TASK PROMPT
Lines holding the string "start" are the ones to copy from this listing.

THE DATA

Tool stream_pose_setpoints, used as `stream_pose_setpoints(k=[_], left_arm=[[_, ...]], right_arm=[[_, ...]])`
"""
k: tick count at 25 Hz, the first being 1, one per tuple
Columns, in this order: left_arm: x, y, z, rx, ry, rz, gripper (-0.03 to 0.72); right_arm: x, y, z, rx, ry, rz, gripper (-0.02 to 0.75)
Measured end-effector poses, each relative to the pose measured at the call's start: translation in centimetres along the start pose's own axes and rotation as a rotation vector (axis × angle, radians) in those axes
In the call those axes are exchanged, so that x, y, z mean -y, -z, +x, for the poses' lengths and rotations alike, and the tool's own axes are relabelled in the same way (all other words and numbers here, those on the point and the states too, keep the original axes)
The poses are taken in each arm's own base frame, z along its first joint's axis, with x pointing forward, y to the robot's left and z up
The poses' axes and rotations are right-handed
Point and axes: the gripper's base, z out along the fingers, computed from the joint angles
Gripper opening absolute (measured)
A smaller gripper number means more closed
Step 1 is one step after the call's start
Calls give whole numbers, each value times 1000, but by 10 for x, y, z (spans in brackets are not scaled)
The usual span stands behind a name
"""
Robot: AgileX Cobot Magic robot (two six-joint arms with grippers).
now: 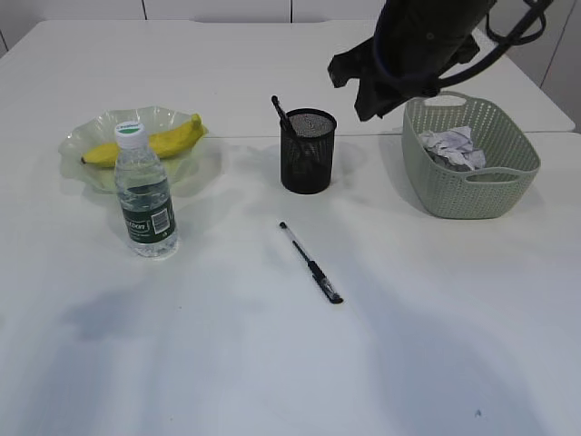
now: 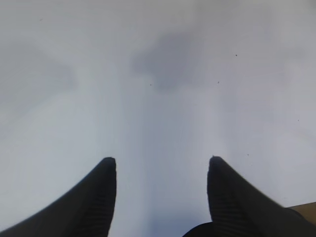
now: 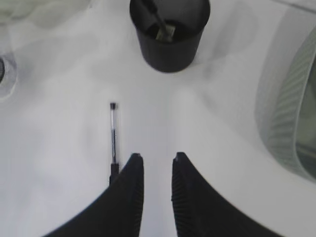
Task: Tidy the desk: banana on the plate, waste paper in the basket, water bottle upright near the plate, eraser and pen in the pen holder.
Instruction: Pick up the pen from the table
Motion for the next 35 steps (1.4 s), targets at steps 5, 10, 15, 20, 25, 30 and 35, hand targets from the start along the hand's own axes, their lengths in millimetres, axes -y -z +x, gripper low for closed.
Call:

PROBLEM SOLUTION
Measured end-effector poses, each relative to the pose measured at the call's start: translation in centimetres along the start pose's own axes and rotation as a rotation vector (axis × angle, radians) in those axes
Step 1 is one step after the call's start
Motion for the next 35 steps (1.4 s), targets at steps 5, 10, 15, 20, 25, 30 and 35, hand targets from the start along the hand's own axes, their lengths in millimetres, axes -y -z +x, gripper low for closed.

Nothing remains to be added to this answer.